Task — In the data below, find the line containing "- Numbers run" and the line containing "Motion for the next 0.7", then reproduce them and every line between, exactly. Omit pictures.

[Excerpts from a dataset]
□ □ □ □
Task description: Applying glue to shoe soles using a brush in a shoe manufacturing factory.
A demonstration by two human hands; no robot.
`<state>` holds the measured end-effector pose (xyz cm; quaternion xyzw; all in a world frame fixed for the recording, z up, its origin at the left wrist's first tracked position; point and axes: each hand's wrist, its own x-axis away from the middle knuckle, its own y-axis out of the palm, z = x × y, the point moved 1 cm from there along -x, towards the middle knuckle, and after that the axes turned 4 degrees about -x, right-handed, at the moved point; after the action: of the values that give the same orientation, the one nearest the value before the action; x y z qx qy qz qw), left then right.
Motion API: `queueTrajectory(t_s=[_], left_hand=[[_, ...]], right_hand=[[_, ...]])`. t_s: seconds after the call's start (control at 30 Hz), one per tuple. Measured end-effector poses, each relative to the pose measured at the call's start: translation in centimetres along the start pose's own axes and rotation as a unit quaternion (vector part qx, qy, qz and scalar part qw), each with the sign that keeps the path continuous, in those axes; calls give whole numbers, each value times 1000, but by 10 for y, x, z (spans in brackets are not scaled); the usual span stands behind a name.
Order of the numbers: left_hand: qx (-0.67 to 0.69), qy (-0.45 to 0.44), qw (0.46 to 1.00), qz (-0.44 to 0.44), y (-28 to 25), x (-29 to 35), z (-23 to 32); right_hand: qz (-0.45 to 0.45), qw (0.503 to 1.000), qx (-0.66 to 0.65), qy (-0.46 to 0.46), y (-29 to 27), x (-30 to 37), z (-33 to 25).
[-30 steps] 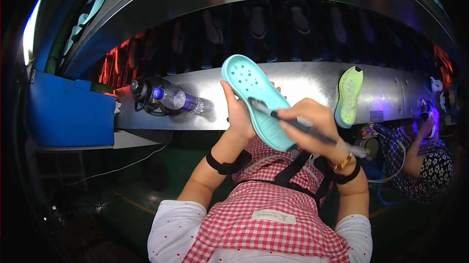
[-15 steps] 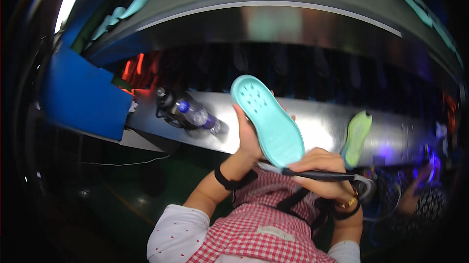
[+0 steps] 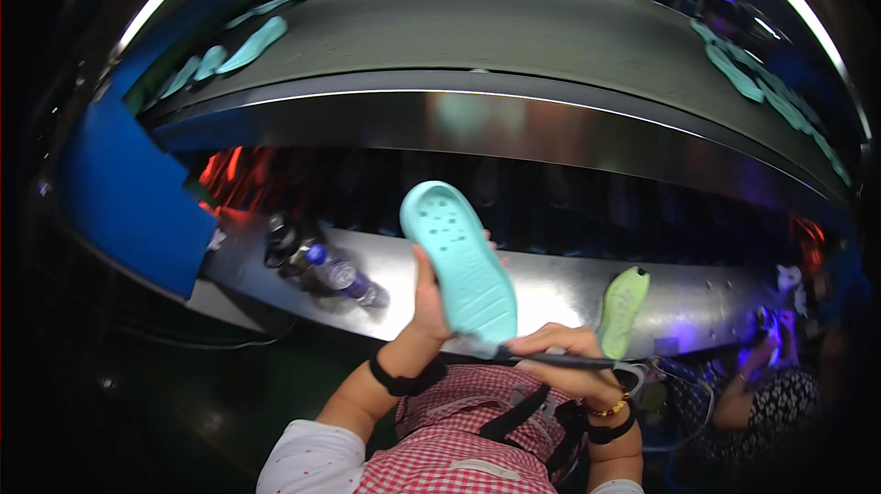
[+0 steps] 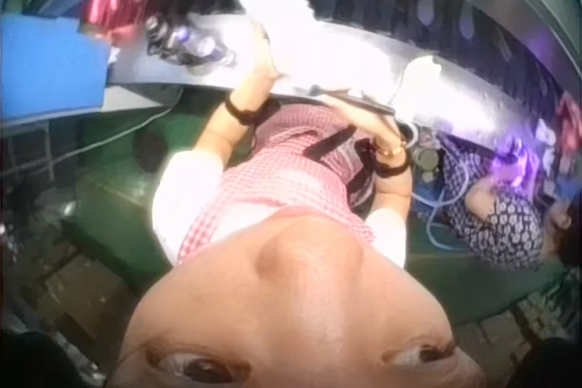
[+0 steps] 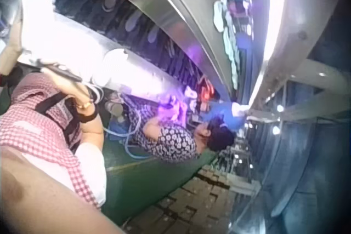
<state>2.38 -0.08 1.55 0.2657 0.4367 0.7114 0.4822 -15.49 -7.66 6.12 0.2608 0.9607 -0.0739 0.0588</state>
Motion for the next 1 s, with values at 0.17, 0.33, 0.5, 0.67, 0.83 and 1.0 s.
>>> queueTrajectory(t_s=[0.17,0.33,0.5,0.67,0.83,1.0], left_hand=[[-45,48,997,42,12,-4,10],[-36,33,997,-61,15,-9,12],[-116,21,991,70,42,-10,15],[41,-9,999,5,49,25,-12],[13,-26,998,53,29,22,-8],[59,-14,998,17,23,10,-7]], right_hand=[[47,991,-103,78,-8,-1,6],[-114,986,-95,-73,-6,0,0],[20,942,-335,14,-8,-3,22],[67,860,-501,73,17,1,23],[13,969,-247,-19,24,8,6],[8,986,-162,-35,25,-2,-2]])
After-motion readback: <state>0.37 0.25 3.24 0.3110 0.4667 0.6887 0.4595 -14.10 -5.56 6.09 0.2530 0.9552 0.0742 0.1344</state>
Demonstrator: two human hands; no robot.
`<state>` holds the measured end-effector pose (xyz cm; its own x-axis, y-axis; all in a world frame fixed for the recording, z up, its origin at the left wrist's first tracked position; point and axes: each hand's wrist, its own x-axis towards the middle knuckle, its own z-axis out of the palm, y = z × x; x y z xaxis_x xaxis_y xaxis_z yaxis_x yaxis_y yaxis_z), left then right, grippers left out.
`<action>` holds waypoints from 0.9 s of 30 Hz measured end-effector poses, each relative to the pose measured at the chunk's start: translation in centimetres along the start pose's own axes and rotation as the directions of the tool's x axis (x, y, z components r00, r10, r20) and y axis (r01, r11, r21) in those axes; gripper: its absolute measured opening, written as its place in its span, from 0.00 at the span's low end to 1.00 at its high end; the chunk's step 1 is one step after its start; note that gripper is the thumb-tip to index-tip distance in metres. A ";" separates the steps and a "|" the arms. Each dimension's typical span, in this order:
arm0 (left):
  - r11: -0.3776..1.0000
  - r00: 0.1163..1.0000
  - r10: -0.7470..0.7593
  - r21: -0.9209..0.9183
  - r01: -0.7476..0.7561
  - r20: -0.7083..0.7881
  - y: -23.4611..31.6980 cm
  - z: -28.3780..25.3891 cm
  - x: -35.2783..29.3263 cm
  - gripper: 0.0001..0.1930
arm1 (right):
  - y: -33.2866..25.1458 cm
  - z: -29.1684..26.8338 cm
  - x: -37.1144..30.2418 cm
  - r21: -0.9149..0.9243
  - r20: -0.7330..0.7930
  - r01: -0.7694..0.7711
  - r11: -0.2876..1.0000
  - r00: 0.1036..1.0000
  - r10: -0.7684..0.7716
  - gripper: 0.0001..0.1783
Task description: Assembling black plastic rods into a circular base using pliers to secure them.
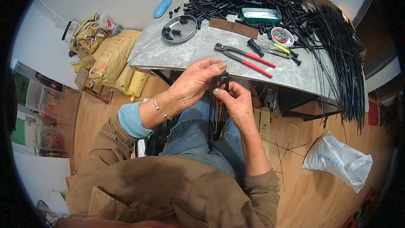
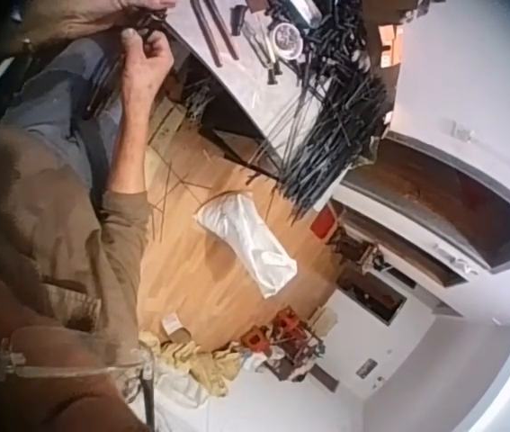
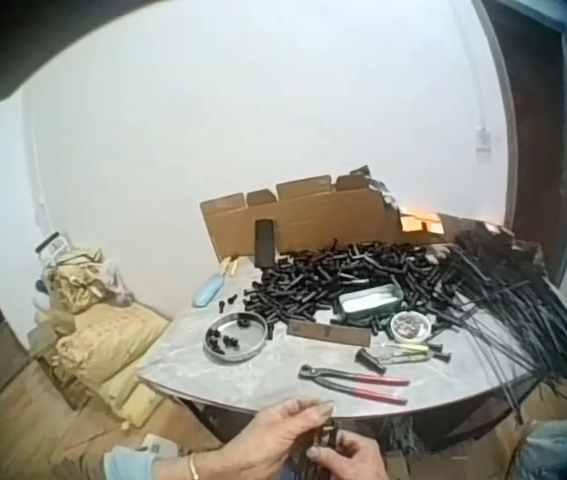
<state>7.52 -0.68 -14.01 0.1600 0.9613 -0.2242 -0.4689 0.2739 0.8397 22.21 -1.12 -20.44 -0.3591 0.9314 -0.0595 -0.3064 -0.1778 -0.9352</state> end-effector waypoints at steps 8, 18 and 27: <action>0.914 0.988 0.078 0.386 -0.125 0.135 1.2 -0.5 0.2 0.13 | 0.0 -0.3 -0.2 0.024 -0.039 0.011 1.000 0.999 -0.010 0.07; 0.931 0.951 0.111 0.305 -0.201 0.288 0.8 -0.7 -0.7 0.15 | -1.0 -2.3 -0.8 0.080 0.031 -0.014 0.997 0.999 0.011 0.10; 0.922 0.960 0.235 0.278 -0.270 0.152 -0.5 -0.7 -1.5 0.15 | -1.2 1.3 -2.0 -0.450 -0.180 0.254 0.856 0.913 -0.365 0.11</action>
<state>6.92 -2.20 -14.39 0.1752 0.9829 0.0576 -0.2343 -0.0152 0.9720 22.17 -3.23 -18.79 -0.0577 0.9728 0.2245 0.0435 0.2271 -0.9729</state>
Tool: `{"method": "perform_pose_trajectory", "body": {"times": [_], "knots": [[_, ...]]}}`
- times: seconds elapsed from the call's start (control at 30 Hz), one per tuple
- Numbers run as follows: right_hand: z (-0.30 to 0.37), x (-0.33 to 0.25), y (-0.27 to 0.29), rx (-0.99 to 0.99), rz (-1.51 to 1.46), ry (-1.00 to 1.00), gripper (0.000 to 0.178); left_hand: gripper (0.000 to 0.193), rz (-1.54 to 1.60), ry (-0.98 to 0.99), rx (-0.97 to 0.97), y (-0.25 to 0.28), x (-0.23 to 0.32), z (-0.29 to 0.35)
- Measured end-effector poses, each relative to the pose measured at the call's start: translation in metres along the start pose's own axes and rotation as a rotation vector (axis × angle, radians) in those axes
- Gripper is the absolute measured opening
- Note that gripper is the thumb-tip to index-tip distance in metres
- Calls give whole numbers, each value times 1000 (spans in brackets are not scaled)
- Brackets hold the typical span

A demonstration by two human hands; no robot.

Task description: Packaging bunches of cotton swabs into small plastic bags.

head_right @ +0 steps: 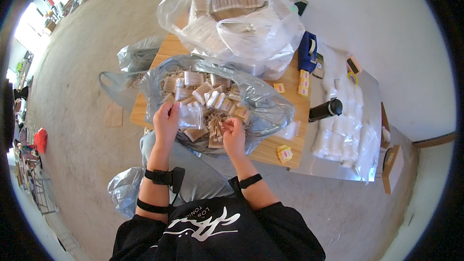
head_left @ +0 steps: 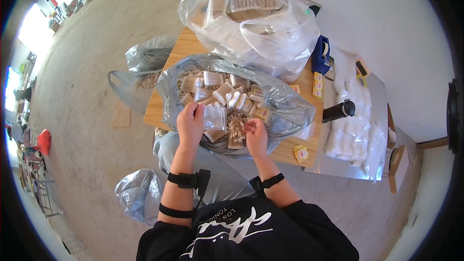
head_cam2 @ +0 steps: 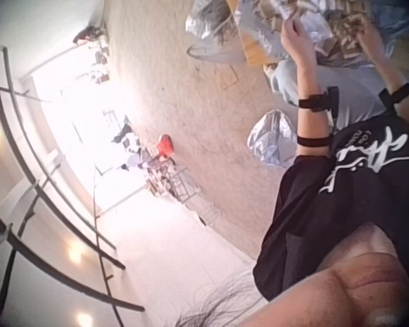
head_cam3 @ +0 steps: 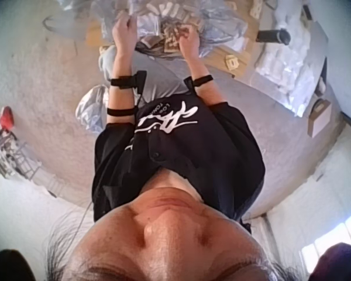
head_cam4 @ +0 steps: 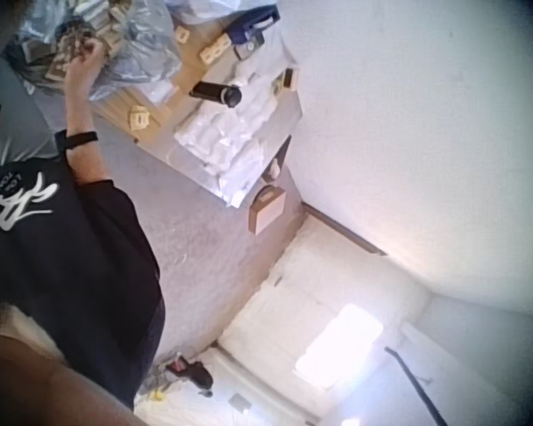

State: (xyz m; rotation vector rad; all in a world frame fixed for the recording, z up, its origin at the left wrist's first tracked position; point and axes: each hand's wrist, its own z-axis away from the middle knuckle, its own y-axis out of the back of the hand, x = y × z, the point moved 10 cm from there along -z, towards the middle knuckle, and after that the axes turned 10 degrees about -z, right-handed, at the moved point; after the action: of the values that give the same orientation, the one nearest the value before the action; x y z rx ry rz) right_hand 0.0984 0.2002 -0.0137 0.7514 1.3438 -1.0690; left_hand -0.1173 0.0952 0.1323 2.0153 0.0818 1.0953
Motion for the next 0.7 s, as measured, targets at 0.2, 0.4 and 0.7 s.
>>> {"method": "perform_pose_trajectory", "body": {"times": [0.2,0.4,0.7], "knots": [[1,-26,3,47,455,132,24,27,41,64,-5,3,-6,1],[15,-39,-3,-62,840,367,16,27,48,67,-17,0,-5,0],[2,-21,-35,-194,1109,164,33,26,60,71,-42,-3,-2,1]]}}
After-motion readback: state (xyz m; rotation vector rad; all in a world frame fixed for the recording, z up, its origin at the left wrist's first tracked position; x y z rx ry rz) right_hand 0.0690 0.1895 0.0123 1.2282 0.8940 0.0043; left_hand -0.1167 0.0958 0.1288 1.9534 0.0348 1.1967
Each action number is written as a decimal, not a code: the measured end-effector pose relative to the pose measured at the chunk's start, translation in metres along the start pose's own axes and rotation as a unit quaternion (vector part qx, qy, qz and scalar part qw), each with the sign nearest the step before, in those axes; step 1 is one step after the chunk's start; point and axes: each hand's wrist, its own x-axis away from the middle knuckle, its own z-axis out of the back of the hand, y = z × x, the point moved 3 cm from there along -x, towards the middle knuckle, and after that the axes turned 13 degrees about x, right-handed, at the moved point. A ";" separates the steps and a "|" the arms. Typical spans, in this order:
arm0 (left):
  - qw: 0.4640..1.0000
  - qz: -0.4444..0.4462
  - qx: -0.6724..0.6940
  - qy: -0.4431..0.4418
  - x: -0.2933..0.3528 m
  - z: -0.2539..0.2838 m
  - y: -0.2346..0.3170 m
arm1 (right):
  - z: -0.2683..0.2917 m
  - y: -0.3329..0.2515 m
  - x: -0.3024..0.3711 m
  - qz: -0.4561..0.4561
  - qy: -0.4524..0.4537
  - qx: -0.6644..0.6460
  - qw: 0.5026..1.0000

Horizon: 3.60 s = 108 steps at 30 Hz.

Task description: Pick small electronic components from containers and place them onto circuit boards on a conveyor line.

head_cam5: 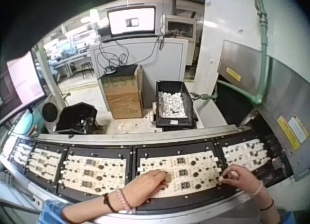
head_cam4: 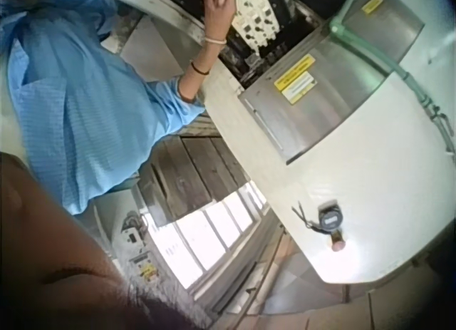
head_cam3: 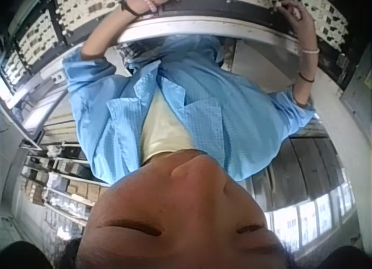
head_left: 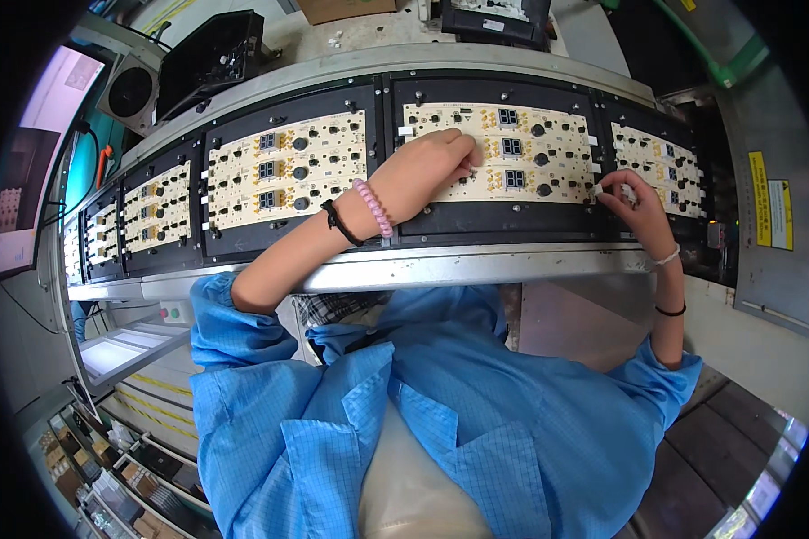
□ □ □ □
Answer to the exercise —
- Numbers run as follows: right_hand: z (-0.30 to 0.37), x (-0.33 to 0.25), y (-0.27 to 0.29), rx (-0.99 to 0.99), rz (-1.51 to 1.46), ry (-1.00 to 1.00), gripper (0.000 to 0.178); left_hand: gripper (0.000 to 0.193), rz (-1.54 to 1.60), ry (-0.98 to 0.99), rx (-0.97 to 0.97), y (-0.25 to 0.28), x (-0.23 to 0.32), z (-0.29 to 0.35)
- Measured end-effector poses, each relative to the pose measured at the call's start: translation in metres along the start pose's own axes and rotation as a rotation vector (axis × angle, radians) in those axes
- Gripper is the absolute measured opening
- Note that gripper is the thumb-tip to index-tip distance in metres
- Calls give whole numbers, each value times 1000 (spans in brackets are not scaled)
- Brackets hold the typical span

A demonstration by two human hands; no robot.

Task description: Packaging bunches of cotton swabs into small plastic bags.

head_right @ +0 steps: 
head_left @ +0 steps: 
head_cam2 @ +0 steps: 
head_cam3 @ +0 steps: 
head_cam4 @ +0 steps: 

State: (xyz m; rotation vector rad; all in a world frame fixed for the recording, z up, its origin at the left wrist's first tracked position; point and axes: each hand's wrist, its own z-axis away from the middle knuckle, its own y-axis out of the back of the hand, x = y × z, the point moved 10 cm from there along -z, towards the middle knuckle, and after that the axes turned 10 degrees about -z, right-handed, at the moved point; after the action: of the values that give the same orientation, the one nearest the value before the action; x y z rx ry rz) right_hand 0.0984 0.2002 -0.0137 0.7514 1.3438 -1.0690; left_hand -0.1173 0.0952 0.1323 2.0153 0.0818 1.0953
Motion for the next 0.7 s, as measured, targets at 0.2, 0.4 and 0.7 s.

The full answer has now been given.